- _Exercise brief_
Copy out exactly each line from the line with "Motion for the" through the last line of the material below.

=== Section Start ===

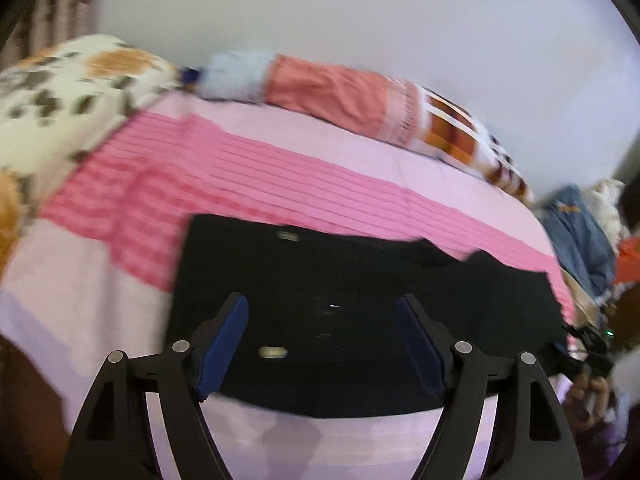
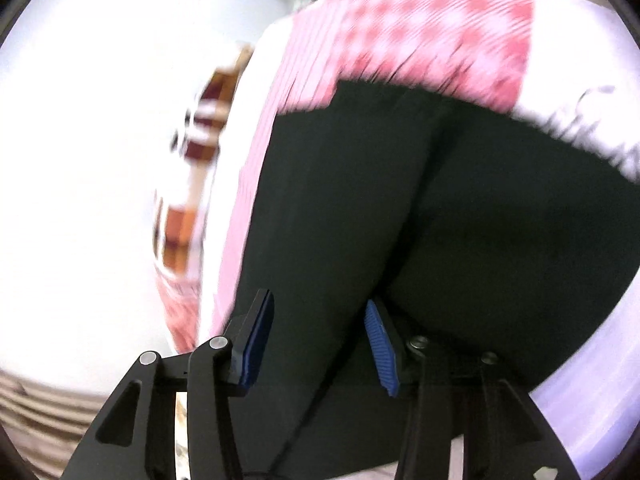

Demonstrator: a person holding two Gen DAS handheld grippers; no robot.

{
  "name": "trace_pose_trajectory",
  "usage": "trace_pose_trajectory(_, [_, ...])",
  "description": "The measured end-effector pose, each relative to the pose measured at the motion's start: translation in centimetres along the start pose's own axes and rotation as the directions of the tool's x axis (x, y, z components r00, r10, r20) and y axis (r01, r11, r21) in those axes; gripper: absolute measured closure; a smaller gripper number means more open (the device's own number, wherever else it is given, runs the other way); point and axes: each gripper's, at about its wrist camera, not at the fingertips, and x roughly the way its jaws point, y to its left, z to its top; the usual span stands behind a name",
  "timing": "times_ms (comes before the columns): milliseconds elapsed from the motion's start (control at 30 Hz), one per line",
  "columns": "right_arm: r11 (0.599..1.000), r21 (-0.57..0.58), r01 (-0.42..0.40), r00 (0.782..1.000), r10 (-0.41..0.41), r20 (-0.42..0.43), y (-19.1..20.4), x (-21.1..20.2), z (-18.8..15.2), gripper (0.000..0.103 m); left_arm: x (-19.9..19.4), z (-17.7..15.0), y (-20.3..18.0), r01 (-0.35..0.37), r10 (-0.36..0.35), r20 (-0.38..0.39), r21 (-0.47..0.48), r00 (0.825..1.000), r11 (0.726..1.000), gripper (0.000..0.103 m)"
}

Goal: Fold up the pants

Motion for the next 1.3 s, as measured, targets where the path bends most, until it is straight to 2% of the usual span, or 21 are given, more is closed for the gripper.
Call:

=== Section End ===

- _Task response_
Motion for the next 1.3 s, as measured, targets where the path bends most, until it is straight to 2% of the usual span, or 21 are given, more is closed for the gripper.
Call:

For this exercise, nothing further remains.